The problem ▸ Only one stretch of the data below is needed. Output the lines from the one with "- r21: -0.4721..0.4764" up to and including the one with "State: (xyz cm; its", exactly as they stand.

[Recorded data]
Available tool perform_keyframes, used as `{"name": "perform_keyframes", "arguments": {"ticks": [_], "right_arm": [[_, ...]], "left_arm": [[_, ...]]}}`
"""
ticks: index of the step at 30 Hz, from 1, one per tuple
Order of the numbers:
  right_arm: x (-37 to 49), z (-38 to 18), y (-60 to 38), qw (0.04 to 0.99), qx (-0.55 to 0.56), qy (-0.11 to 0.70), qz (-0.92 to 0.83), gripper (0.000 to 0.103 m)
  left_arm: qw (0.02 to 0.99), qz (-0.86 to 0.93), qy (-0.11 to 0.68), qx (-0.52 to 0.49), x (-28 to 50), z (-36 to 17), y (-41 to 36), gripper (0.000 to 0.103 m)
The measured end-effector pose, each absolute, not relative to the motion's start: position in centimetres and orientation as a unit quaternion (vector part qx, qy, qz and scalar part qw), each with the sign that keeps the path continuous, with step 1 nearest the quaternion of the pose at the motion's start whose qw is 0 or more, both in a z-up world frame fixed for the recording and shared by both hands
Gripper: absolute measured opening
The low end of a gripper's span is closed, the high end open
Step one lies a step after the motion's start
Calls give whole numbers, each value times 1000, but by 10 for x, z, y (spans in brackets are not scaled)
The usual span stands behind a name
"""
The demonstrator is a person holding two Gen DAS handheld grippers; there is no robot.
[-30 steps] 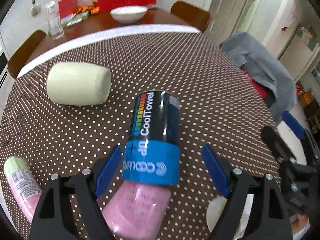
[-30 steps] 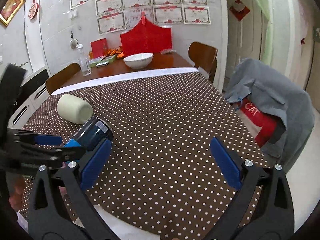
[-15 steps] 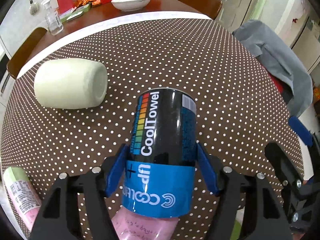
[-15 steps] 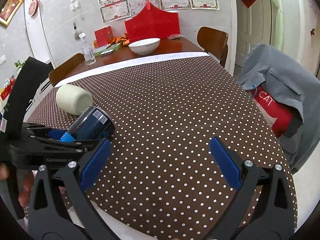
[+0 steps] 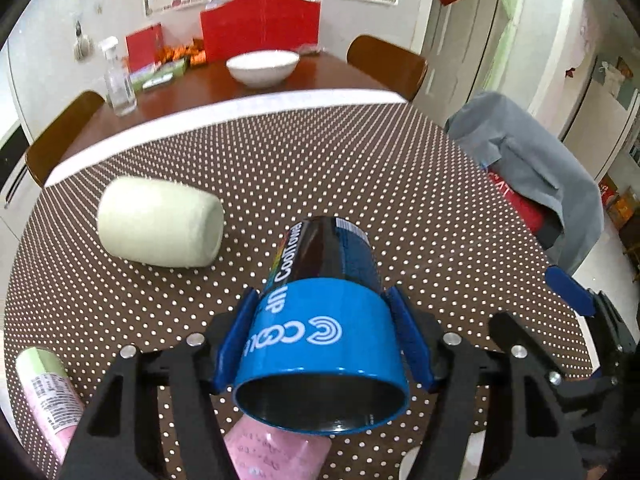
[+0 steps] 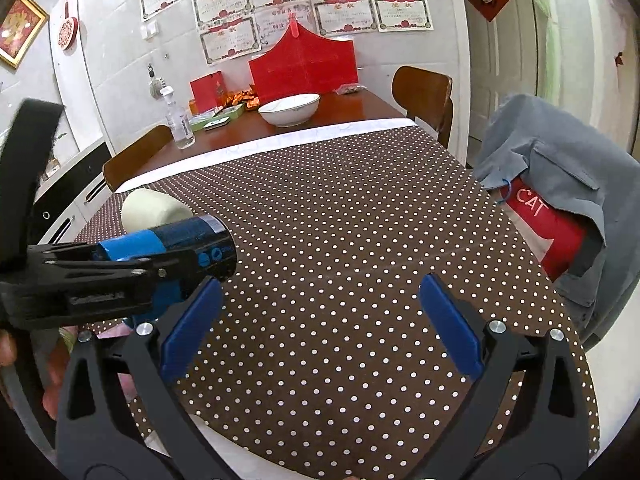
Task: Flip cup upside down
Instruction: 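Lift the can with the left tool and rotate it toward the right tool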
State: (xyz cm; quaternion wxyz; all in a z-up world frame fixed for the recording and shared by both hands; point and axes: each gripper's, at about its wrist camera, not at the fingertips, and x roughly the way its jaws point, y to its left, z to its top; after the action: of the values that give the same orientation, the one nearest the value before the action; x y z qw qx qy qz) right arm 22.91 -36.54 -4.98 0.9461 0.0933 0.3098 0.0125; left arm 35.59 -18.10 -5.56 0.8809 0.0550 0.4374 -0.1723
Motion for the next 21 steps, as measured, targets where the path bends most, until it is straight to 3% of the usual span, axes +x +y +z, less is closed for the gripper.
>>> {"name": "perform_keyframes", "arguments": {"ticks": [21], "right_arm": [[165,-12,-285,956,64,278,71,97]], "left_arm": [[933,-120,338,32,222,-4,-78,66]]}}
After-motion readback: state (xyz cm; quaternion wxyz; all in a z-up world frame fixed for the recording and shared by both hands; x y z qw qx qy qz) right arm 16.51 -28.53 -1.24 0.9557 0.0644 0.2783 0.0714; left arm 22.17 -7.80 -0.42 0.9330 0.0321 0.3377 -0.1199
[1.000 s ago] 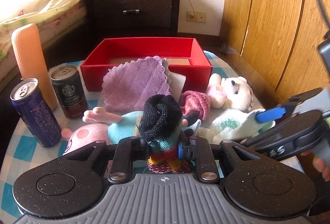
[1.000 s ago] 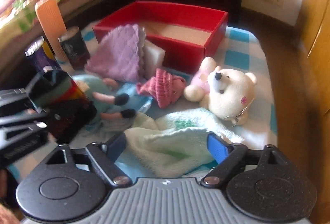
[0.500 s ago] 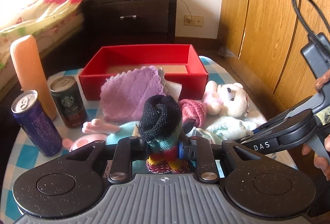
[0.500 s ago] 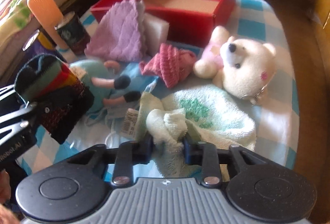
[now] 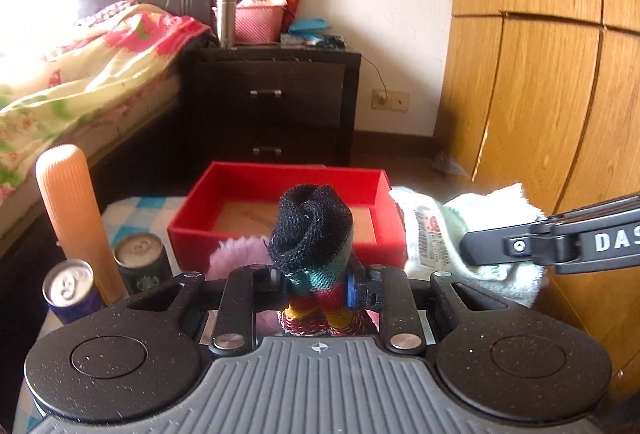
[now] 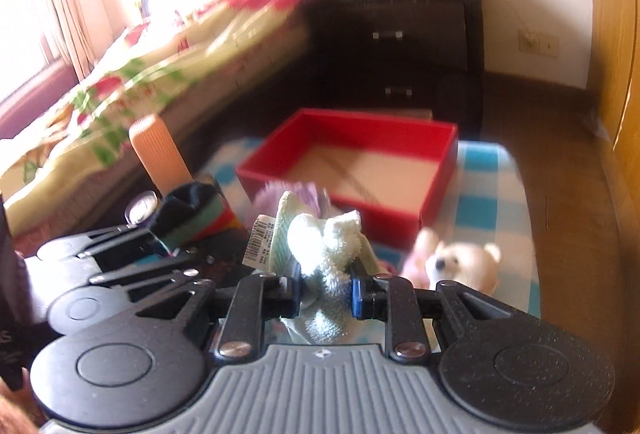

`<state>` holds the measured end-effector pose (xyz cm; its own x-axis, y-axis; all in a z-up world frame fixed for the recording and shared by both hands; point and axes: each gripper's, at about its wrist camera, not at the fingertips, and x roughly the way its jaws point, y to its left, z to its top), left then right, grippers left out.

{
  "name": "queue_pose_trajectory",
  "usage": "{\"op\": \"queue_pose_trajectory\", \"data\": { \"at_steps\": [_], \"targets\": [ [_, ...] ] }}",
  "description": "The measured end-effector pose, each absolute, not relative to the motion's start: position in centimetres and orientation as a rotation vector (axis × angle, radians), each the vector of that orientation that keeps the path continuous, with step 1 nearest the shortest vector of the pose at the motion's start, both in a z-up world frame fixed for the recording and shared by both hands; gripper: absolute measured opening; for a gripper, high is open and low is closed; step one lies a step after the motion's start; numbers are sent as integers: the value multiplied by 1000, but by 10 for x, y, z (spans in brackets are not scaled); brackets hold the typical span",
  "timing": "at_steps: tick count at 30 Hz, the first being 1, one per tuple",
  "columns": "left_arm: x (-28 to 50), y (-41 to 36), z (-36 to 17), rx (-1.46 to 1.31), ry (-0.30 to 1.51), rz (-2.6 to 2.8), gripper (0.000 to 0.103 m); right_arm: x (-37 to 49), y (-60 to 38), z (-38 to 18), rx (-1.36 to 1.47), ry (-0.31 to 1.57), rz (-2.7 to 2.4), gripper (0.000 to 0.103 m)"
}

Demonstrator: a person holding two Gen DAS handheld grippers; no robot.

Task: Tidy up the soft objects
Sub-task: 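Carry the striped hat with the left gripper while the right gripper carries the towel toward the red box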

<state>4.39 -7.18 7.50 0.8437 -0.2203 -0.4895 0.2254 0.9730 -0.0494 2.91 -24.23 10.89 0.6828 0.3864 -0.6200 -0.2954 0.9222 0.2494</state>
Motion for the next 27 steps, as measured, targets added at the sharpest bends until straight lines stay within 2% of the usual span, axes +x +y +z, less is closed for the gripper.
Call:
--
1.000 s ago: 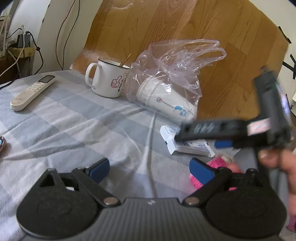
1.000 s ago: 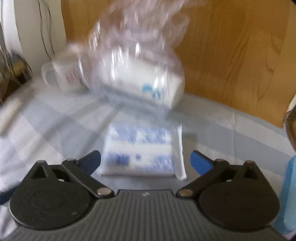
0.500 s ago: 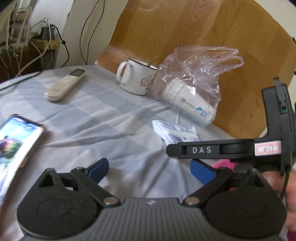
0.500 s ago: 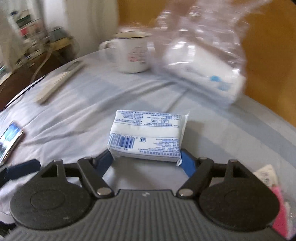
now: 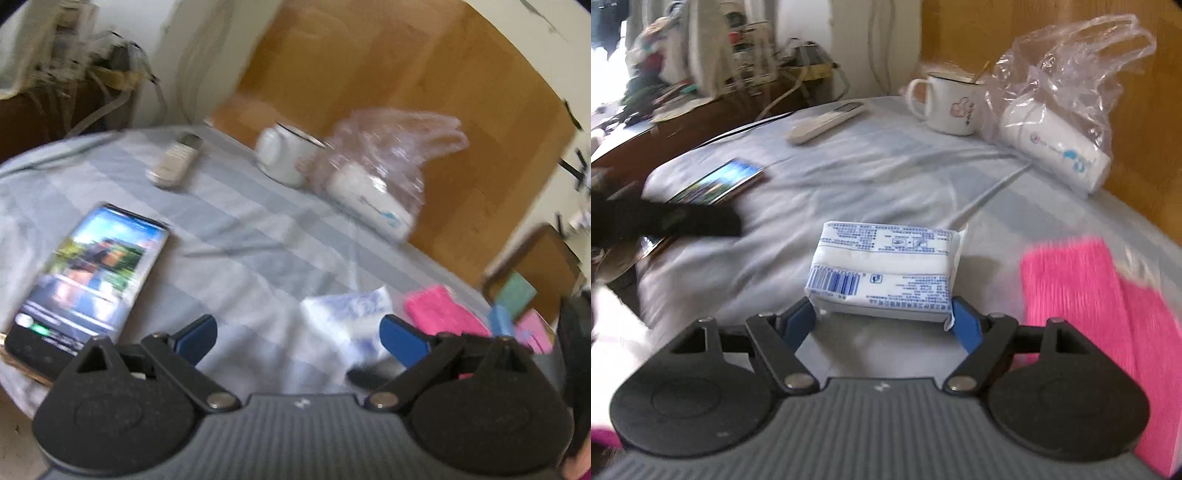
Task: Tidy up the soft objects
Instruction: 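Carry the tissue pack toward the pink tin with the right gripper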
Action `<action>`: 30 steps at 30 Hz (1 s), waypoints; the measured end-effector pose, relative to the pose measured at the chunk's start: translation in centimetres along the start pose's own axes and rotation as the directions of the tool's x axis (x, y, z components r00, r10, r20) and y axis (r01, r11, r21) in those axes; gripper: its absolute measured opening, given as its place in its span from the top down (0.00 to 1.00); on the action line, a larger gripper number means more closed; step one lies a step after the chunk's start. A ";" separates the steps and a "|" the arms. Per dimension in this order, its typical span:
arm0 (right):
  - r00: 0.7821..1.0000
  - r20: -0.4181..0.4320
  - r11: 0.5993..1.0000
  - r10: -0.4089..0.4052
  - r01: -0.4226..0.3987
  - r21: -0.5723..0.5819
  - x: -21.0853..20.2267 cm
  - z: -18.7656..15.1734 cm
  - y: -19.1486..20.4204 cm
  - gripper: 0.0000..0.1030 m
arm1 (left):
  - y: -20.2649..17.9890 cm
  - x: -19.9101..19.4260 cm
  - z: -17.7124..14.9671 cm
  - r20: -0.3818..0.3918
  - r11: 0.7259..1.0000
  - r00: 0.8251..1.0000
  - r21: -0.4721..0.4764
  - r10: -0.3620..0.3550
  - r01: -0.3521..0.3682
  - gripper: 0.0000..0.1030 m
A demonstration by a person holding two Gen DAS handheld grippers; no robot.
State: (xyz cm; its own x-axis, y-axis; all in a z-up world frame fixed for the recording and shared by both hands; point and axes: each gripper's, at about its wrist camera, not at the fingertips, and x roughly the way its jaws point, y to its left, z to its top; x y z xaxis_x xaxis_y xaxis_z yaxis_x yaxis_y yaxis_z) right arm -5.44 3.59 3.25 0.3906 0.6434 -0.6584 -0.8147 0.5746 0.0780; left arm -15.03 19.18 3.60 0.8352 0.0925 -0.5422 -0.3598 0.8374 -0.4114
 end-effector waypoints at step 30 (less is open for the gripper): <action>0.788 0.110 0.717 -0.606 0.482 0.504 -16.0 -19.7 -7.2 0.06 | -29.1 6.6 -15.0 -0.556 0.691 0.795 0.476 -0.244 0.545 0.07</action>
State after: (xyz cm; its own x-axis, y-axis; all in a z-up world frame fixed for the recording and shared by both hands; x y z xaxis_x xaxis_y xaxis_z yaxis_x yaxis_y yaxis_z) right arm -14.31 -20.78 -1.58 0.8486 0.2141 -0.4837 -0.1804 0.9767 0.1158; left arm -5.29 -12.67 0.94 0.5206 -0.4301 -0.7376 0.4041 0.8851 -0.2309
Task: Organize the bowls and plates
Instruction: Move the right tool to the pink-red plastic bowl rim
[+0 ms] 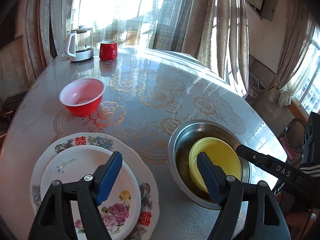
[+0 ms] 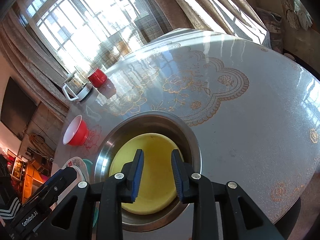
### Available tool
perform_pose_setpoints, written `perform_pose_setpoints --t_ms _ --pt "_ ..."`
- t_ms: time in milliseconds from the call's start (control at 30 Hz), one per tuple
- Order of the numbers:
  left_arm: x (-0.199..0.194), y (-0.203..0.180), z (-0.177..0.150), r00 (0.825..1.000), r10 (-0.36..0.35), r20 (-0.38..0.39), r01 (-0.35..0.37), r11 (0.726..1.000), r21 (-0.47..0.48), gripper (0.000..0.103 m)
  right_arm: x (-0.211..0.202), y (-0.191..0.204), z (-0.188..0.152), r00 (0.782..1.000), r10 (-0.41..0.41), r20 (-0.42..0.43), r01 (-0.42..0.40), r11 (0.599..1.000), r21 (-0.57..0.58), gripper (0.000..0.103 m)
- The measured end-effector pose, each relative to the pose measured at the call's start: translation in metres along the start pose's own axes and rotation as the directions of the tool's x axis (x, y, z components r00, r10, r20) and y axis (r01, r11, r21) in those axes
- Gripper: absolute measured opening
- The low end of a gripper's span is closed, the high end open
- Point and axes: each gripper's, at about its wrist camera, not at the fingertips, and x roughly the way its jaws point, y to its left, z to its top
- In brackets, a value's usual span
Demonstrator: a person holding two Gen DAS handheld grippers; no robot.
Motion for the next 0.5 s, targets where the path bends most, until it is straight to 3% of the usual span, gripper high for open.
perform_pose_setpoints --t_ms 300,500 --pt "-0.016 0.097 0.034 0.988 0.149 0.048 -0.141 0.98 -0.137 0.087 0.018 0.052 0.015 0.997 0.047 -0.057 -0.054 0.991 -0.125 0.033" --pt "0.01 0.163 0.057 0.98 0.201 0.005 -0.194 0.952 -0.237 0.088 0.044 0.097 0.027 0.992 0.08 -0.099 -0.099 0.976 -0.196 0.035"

Exercise answer ▸
  - r21: -0.4721..0.4764
  - r10: -0.3620..0.3550
  - r01: -0.3521..0.3682
  - gripper: 0.0000..0.1030 m
A demonstration by a person holding two Gen DAS handheld grippers; no robot.
State: (xyz cm; its own x-axis, y-axis; all in a z-up world frame fixed for the recording and shared by both hands; point and axes: each gripper's, at about its wrist camera, not at the fingertips, and x roughly the way its jaws point, y to its left, z to its top; x y z xaxis_x xaxis_y xaxis_z yaxis_x yaxis_y yaxis_z) right arm -5.44 3.59 3.25 0.3906 0.6434 -0.6584 -0.8147 0.5746 0.0780; left arm -15.03 19.18 3.60 0.8352 0.0925 -0.5422 -0.3598 0.8374 -0.4114

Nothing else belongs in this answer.